While they are careful to make a distinction that it should not be a legal obligation, they say that if you answer "no" to my initial question and do not take part in the study, you are morally wrong. You are a bad person. I am troubled by that position. The standard approach to such questions is that an individual has the right to decide these issues for themselves and that the morality of the decision is not an issue and no judgment as to the morality of the individual making the decision is passed.

Perhaps I worry too much about the moral assuasion becoming a legal one but I want to keep my autonomy and not be pressured into taking part in studies that I feel are not valid, not helpful and not in my or societies best interests. I do not want to have a system in which people are shamed into taking part in studies that are designed more for the scientist doing the study and less for the patient. Let me make that decision on a study by study basis without the societal pressure that this article seems to endorse.

How do you feel about this? Let me know.

Restarting

It has been a long time since I picked up the "pen" to write my blog. For any number of reasons, I have suffered from blogger's block (if such a thing exists). This month, an article in JAMA troubled me enough that I feel compelled to restart my musings, focused mainly on the sometimes brilliant and sometimes not-so-brilliant material that is published every day in the medical literature. I will post a separate note about that article.

In restarting, I feel the need to explain. My writings are mainly focused on new articles that are printed in the peer reviewed medical literature.
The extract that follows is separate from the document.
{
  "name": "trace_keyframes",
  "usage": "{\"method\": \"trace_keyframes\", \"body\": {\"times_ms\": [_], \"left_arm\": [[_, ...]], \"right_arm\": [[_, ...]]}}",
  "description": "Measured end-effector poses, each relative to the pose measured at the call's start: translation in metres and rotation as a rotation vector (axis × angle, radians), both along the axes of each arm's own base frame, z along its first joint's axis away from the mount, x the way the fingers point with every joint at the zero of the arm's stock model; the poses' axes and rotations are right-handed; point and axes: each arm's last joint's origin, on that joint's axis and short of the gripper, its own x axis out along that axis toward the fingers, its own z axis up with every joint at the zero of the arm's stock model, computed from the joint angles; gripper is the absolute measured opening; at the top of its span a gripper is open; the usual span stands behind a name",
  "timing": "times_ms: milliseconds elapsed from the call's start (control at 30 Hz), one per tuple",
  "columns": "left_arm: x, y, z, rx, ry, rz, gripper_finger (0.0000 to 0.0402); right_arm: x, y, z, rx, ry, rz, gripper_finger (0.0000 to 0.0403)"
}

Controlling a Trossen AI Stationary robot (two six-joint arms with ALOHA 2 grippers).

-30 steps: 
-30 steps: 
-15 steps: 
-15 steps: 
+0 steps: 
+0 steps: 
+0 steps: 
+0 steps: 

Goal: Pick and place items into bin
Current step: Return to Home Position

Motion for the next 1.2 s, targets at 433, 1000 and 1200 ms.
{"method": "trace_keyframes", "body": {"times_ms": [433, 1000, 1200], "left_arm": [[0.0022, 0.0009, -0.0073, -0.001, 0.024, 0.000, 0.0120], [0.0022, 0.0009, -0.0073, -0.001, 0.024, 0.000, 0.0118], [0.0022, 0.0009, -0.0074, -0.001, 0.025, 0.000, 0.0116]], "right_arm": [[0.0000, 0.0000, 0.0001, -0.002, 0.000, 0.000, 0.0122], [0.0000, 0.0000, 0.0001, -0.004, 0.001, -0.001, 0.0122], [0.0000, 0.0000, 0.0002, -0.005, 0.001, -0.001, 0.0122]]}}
The peer reviewed medical literature for those who are less familiar with the way medical progress moves forward, is the chief mechanism for new health knowledge to be distributed, challenged and ultimately accepted. A new fact is not considered a fact until it has undergone significant vetting through this literature, a neverending process to some extenet. I admit to a love of this genre despite it often being obtuse and difficult. My main goal in this blog is to take that sometimes incoherent body of writing and make it understandable to the general public. Think of me in this regard as a cross between a critic and an interpretor.